5. Participation in a Research Registry for Immune Disorders

   Rochester, Minn.

   The purpose of this study is to build a National Registry of individuals with one of the group of primary immune deficiency diseases. A "Registry" is a list of basic information about people who have a certain disease or condition in common. These immune deficiency diseases are thought to be rare and include: Severe combined immunodeficiency (SCID), leukocyte adhesion deficiency (LAD), X-linked Agammaglobulinemia (XLA), common variable immune deficiency (CVID), DiGeorge syndrome (DGS), Hyper IgM syndrome (HIGM), Wiskott Aldrich syndrome (WAS) and chronic granulomatous disease (CGD). We would like to contribute data on a number of subjects with these relatively rare diseases to this National Registry Data Base. The information will be age, sex, race or ethnic group, immunologic lab tests that were used to diagnose the condition, what complications may have occurred since the condition started, lung disease, blood changes, etc. and the results of various treatments used. The goal is to discover basic outcome data, ethnic, racial characteristics, kind of complications and useful treatments. You will not be contacted by anyone unless you authorize it. If a new study about you (or your child’s) immune defect comes up, your doctor will be notified, who can then share this with you to find out if you are interested in participating or not.

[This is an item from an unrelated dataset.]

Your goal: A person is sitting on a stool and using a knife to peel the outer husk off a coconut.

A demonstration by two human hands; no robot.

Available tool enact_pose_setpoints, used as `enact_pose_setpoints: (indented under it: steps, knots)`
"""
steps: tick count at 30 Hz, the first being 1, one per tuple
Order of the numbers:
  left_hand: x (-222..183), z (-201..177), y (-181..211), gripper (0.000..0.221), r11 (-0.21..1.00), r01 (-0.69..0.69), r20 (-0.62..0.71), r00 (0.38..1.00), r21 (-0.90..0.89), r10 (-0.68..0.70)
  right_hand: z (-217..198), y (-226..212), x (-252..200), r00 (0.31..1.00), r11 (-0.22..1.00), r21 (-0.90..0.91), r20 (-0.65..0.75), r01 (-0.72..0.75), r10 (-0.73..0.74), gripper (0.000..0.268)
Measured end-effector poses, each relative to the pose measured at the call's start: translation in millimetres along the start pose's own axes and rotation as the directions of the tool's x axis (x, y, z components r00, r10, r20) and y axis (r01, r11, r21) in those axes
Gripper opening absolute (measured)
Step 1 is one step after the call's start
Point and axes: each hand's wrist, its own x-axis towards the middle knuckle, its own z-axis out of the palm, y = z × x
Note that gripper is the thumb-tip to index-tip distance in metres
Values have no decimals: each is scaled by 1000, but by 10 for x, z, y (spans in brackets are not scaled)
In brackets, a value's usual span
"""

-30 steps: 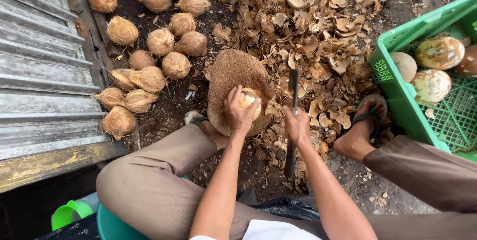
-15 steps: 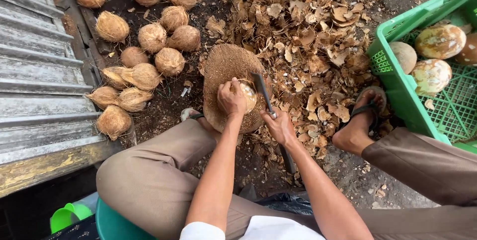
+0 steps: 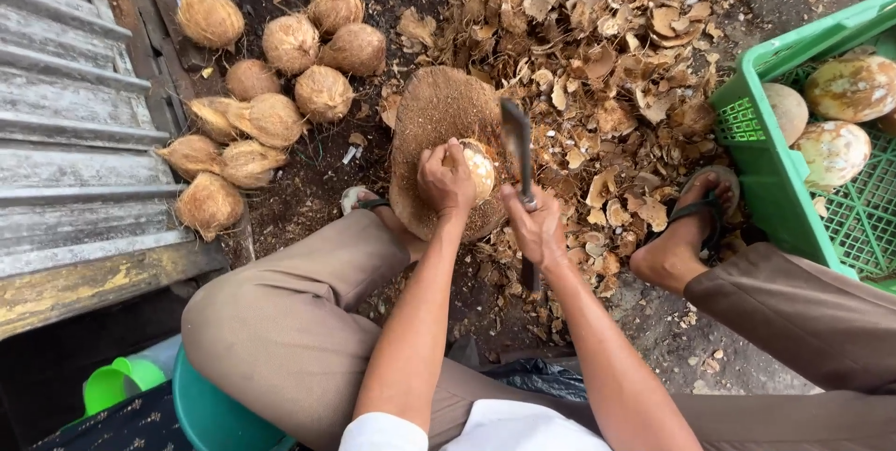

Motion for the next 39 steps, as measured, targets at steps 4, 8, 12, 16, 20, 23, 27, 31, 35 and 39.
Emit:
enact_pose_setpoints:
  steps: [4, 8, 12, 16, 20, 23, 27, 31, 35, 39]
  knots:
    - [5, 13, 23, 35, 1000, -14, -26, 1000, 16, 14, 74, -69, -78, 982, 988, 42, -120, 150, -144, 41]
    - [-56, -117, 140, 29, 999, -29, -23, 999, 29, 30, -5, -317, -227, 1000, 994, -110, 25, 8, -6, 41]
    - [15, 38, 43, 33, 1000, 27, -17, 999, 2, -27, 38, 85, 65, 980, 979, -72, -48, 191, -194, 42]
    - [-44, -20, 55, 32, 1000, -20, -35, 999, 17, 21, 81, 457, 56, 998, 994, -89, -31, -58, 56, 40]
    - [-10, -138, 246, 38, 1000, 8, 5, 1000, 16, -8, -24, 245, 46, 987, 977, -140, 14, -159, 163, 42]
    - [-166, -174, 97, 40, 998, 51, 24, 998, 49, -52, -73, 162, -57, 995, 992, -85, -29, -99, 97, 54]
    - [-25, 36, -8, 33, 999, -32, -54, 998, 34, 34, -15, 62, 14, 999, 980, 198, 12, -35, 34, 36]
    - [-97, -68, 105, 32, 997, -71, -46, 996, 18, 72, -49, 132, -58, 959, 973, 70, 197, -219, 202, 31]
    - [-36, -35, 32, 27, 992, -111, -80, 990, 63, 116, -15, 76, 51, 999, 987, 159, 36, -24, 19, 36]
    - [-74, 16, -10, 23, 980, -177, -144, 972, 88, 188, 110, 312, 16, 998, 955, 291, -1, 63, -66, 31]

Alternatively you may elect to be contacted directly by the Registry to determine your interest in participation.

6. A Study Identifying Blood Serum Markers of the Immune System Affecting Different Features of Chronic Rhinosinusitis

   Rochester, Minn.

   The purpose of this study is to find out what immune system processes cause the chronic inflammation that happens with chronic rhinosinusitis (CRS) and if there are different immune system pathways involved among CRS patients.

7. Study to Analyze the Metabolic Environment in Preventing Atopic Dermatitis

   Rochester, Minn.

   The purpose of this study is to compare the assessment of the composition of the fecal, nasal,oral and skin microbiota in patients with AD (cases) as compared to age/sex and diet matched control children without atopic dermatitis, and to apply mass-spectrometry-based metabolomic approach to analyzing fecal, nasal, oral and skin samples from cases, in order to characterize their biochemical metabolic profiles by comparison with those of their controls.

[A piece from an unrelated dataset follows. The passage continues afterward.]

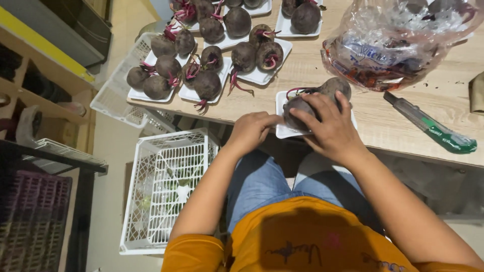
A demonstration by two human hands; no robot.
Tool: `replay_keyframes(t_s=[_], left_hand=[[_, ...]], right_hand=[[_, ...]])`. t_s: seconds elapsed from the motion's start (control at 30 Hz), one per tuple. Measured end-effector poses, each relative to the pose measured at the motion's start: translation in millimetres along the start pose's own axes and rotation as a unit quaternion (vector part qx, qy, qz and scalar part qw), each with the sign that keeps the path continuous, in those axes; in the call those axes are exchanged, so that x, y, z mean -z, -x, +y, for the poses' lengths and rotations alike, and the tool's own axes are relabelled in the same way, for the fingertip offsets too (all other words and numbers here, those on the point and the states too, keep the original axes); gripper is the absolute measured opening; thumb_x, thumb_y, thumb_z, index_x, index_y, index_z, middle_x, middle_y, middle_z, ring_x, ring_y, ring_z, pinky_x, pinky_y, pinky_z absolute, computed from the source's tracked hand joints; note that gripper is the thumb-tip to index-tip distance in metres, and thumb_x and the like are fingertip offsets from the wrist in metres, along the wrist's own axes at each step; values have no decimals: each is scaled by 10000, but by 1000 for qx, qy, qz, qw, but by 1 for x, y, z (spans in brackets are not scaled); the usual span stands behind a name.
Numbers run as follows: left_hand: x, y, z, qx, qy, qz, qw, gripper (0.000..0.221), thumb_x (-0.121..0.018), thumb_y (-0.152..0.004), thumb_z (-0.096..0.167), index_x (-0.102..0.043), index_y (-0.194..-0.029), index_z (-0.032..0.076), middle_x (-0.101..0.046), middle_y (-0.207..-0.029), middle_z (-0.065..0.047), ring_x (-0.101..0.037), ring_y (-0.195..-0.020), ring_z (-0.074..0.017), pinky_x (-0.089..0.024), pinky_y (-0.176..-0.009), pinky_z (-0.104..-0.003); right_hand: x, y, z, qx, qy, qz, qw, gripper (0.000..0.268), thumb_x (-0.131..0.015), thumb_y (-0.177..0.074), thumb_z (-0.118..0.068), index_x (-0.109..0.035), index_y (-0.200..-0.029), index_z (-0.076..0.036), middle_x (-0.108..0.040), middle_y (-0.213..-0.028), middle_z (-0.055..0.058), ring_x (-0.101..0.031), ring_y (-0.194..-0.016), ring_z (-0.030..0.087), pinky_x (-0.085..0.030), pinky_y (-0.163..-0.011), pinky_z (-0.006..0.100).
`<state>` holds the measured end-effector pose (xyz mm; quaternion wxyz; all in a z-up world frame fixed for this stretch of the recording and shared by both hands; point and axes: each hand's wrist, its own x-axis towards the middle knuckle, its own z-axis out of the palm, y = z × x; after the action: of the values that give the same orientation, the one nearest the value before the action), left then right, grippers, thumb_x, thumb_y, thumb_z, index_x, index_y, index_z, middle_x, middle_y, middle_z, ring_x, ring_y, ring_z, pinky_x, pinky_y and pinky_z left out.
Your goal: Trimming the roots and stems of beetroots with a utility knife and arranging them on trays
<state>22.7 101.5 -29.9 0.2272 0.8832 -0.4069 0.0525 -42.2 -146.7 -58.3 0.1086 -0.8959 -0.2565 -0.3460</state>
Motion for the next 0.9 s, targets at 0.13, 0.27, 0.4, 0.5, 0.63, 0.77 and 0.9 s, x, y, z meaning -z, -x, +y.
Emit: replay_keyframes(t_s=[0.13,0.27,0.4,0.5,0.63,0.77,0.9], left_hand=[[0,3,6,-15,73,-27,997,151,-538,-937,190,-660,-1021,223,-723,-907,-104,-704,-946,-376,-517,-869,-491],[-13,23,6,-34,98,21,994,225,-695,-893,380,-646,-1075,257,-664,-866,3,-697,-920,-265,-509,-850,-417],[-53,34,2,9,122,188,975,170,-774,-903,306,-666,-1000,219,-631,-806,28,-692,-828,-233,-551,-763,-349],[-77,39,9,38,143,275,950,171,-820,-875,268,-676,-934,197,-618,-774,33,-679,-776,-224,-549,-726,-329],[-104,53,30,77,198,316,925,129,-831,-879,218,-707,-897,186,-604,-721,18,-644,-688,-218,-525,-665,-316],[-127,65,72,42,266,203,941,276,-700,-972,217,-702,-1243,166,-613,-825,-73,-655,-770,-309,-546,-735,-407],[-161,79,65,63,386,104,914,137,-650,-984,151,-721,-1087,96,-647,-962,-149,-693,-722,-322,-567,-634,-390]], right_hand=[[2,-1,2,-3,-19,2,1000,850,-863,-657,-237,-568,-1453,-226,-504,-1520,161,-484,-1411,374,-174,-1198,637],[0,-3,2,-7,-18,22,1000,799,-847,-711,-276,-571,-1458,-212,-513,-1502,170,-495,-1401,387,-165,-1192,635],[-3,-1,-1,-16,-9,35,999,810,-864,-690,-256,-588,-1450,-212,-525,-1480,187,-500,-1391,390,-172,-1194,635],[-7,2,1,-21,-12,48,999,823,-869,-687,-243,-586,-1459,-210,-521,-1486,197,-495,-1395,396,-171,-1194,639],[-2,0,7,-58,-52,55,995,740,-821,-785,-282,-569,-1473,-181,-492,-1516,203,-470,-1408,417,-169,-1193,634],[-4,-4,11,-27,-63,62,996,653,-754,-855,-341,-572,-1461,-180,-497,-1509,200,-494,-1379,410,-175,-1184,613],[-21,8,2,8,-14,111,994,485,-706,-914,-405,-654,-1386,-303,-547,-1479,180,-510,-1385,411,-228,-1187,624]])
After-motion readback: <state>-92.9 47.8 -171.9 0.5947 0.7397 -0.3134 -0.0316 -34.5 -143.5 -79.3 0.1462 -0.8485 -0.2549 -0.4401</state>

8. A Study of Biomarkers for the Diagnosis of Mastocytosis

   Rochester, Minn.

   The purpose of this study is to identify biomarkers that can show differences in mast cell disease (Mastocytosis) status and activity for help with diagnosis and prognosis.

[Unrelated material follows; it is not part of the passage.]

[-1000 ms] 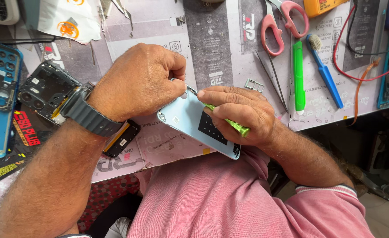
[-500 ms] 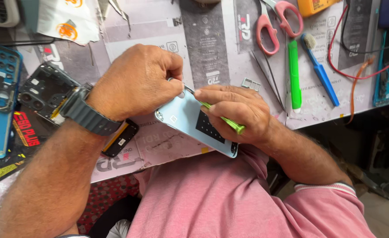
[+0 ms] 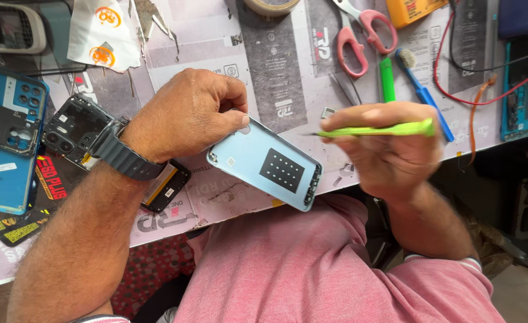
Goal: The person works on a light blue smartphone back cover, using tweezers to remove a small component and a green tool to pry at the edges. They then cut a piece of tape with scissors and apply it to the device, followed by further prying and adjustment with the green tool and tweezers.
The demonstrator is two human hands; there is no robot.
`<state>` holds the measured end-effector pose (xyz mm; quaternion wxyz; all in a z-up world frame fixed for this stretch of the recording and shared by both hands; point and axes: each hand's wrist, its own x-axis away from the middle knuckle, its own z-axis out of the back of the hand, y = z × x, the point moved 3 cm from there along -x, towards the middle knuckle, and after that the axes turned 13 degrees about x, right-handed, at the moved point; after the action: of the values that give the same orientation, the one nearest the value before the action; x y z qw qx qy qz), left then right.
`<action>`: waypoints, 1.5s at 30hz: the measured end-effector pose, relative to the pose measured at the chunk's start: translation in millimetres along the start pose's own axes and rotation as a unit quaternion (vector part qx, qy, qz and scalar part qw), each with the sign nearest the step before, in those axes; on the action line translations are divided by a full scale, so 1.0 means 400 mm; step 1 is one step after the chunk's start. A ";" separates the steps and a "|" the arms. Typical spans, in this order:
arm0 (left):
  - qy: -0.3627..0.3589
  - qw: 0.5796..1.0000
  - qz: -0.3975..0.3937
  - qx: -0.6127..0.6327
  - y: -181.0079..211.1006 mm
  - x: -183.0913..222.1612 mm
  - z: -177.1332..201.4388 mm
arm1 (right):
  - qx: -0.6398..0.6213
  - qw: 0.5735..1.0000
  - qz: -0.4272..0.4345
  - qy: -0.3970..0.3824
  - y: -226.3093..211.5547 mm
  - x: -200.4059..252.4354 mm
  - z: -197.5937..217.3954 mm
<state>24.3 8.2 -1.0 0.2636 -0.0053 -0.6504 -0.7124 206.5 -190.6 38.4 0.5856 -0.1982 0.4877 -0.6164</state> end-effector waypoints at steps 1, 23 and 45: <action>-0.006 1.000 -0.005 0.009 0.000 0.000 0.000 | 0.003 1.000 -0.023 0.008 -0.008 0.010 0.019; 0.000 0.991 0.126 -0.037 0.028 0.002 -0.018 | 0.476 0.859 -0.172 -0.072 0.092 0.090 0.210; -0.030 0.998 -0.039 -0.024 -0.020 -0.006 0.002 | 0.592 0.799 0.022 -0.109 0.154 -0.169 0.050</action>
<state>23.0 9.9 -9.2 0.2154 -0.0077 -0.6407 -0.7370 271.4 -126.0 18.0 0.6512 0.1316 -0.0346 -0.7466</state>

9. Evaluation of Immunophenotype Signatures in Hypereosinophilia-Associated Disorders

   Rochester, Minn.

   The purpose of this study is to characterize the immunophenotype of individuals with hypereosinophilia-associated cardiovascular, gastrointestinal, hematologic, and respiratory disorders.

10. Excretion of Mast Cell Mediators in Children with Allergic Disorders

    Rochester, Minn.

    The aim of this study is to examine the role of mast cell mediators in children with allergic disorders in a two part study. Part 1 of the study will prospectively obtain the values of mast cell mediators, including 2,3 dinor 11β-PGF2α, n-MH, and LTE4 in the urine of a healthy pediatric reference population. Part 2 of the study will prospectively evaluate the urine concentrations of mast cell mediators in a cohort of pediatric allergic disorder patients including asthma, allergic rhinoconjunctivitis, eczema, urticaria, systemic anaphylaxis, and mast cell disorders, as well as POTS (postural orthostatic tachycardia syndrome). Comparisons of these values in the disease cohort will be made utilizing the pediatric expected reference intervals established in Part 1. Further analysis will determine if one or several urine mast cell mediators are elevated in a particular allergic disorder.